**DIRECTIONS:**
Within the material below, transcribe exactly the lines from the one holding "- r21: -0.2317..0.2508" through the one holding "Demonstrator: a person", keeping both ends and skipping the rest.

»»

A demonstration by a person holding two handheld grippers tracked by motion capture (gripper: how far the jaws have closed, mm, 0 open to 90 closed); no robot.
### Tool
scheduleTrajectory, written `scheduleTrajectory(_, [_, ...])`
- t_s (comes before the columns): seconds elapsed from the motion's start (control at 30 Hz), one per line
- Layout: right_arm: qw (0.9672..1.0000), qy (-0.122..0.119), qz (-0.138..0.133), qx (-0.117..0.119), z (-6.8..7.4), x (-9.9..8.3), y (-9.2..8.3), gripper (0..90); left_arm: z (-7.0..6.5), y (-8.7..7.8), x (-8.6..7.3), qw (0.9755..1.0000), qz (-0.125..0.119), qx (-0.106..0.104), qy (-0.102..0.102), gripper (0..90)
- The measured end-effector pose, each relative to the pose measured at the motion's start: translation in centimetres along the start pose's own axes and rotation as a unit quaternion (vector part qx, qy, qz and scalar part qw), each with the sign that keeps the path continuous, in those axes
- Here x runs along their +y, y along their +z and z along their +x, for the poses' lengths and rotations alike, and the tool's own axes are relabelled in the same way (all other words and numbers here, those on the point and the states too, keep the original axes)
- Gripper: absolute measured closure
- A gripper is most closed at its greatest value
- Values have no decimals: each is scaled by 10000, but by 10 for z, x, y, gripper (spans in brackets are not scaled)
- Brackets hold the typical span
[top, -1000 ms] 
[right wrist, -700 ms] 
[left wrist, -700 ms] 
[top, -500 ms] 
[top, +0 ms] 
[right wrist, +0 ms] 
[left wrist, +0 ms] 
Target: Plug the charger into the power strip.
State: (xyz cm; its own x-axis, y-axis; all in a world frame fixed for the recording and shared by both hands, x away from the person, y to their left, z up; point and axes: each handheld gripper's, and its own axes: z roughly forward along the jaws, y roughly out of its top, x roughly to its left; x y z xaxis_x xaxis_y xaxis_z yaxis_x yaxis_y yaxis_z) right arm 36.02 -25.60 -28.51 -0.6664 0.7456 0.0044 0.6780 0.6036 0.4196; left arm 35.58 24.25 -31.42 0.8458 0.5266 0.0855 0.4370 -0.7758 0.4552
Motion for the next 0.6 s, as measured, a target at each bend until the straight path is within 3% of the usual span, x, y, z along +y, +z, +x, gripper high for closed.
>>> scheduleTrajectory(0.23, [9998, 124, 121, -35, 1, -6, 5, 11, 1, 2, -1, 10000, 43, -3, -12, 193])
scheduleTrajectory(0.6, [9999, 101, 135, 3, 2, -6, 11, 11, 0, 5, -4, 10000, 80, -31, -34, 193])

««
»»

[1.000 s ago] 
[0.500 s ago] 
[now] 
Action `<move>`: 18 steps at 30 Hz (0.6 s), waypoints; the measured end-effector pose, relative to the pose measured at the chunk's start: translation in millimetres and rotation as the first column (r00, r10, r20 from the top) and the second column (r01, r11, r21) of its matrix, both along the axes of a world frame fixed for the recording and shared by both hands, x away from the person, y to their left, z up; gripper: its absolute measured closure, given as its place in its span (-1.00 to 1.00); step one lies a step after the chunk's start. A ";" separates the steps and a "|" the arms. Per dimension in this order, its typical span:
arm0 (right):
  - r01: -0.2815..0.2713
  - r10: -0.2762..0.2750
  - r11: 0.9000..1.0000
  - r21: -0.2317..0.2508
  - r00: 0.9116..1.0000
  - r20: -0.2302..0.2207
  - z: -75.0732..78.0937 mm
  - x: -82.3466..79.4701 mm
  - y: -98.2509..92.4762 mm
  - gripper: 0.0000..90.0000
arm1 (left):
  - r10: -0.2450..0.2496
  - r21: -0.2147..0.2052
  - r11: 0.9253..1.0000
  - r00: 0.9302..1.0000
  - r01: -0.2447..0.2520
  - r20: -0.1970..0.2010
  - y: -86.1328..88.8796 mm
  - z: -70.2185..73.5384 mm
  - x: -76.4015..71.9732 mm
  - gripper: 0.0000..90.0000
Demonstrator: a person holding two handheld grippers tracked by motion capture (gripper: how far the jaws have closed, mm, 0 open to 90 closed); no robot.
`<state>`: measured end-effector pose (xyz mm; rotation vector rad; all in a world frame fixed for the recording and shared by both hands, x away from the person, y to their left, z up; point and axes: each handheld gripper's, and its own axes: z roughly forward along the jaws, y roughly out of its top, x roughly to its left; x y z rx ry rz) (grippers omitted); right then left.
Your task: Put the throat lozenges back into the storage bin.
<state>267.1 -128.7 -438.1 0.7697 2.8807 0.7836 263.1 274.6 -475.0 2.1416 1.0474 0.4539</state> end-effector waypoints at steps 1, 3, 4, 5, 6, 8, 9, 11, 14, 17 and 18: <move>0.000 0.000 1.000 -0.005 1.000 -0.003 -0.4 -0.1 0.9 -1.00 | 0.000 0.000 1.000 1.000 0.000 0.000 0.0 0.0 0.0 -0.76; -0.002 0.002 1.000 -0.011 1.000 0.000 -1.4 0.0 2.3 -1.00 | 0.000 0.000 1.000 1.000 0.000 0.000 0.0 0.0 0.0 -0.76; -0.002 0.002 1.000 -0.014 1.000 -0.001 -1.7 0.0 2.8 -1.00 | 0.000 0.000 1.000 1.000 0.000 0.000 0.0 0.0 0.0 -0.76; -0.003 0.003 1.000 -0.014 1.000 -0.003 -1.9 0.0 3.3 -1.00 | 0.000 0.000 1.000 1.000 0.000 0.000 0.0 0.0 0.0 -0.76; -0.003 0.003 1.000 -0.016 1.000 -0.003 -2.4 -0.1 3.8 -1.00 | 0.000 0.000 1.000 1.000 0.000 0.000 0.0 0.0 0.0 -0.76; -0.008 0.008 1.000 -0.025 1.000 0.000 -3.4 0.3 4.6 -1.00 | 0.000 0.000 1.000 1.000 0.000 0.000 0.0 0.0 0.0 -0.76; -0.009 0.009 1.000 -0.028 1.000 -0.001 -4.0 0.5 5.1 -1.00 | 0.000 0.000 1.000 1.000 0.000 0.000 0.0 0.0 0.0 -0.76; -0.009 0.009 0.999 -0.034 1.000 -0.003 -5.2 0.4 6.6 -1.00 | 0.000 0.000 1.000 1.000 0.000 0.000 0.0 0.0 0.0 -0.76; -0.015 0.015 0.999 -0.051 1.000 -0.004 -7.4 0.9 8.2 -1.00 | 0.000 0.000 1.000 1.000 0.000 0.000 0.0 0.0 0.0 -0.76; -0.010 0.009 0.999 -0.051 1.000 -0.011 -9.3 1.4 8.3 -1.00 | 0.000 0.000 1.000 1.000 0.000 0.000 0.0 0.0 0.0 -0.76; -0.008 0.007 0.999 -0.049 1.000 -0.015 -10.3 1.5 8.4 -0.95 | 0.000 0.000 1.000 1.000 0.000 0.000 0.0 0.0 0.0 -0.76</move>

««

**RESPONSE BELOW:**
  - r21: -0.2317..0.2508
  - r00: 0.9116..1.0000
  - r20: -0.2302..0.2207
  - z: -75.0732..78.0937 mm
  - x: -82.3466..79.4701 mm
  - y: -98.2509..92.4762 mm
  - gripper: 0.0000..90.0000
arm1 (left):
  - r10: -0.2450..0.2496
  - r21: -0.2147..0.2052
  - r11: 0.9253..1.0000
  - r00: 0.9302..1.0000
  - r01: -0.2447..0.2520
  - r20: -0.1970..0.2010
  - y: -86.1328..88.8796 mm
  - z: -70.2185..73.5384 mm
  - x: -76.4015..71.9732 mm
  - gripper: 0.0000..90.0000
Demonstrator: a person holding two handheld grippers tracked by motion capture (gripper: how far the jaws have closed, mm, 0 open to 90 closed); no robot.

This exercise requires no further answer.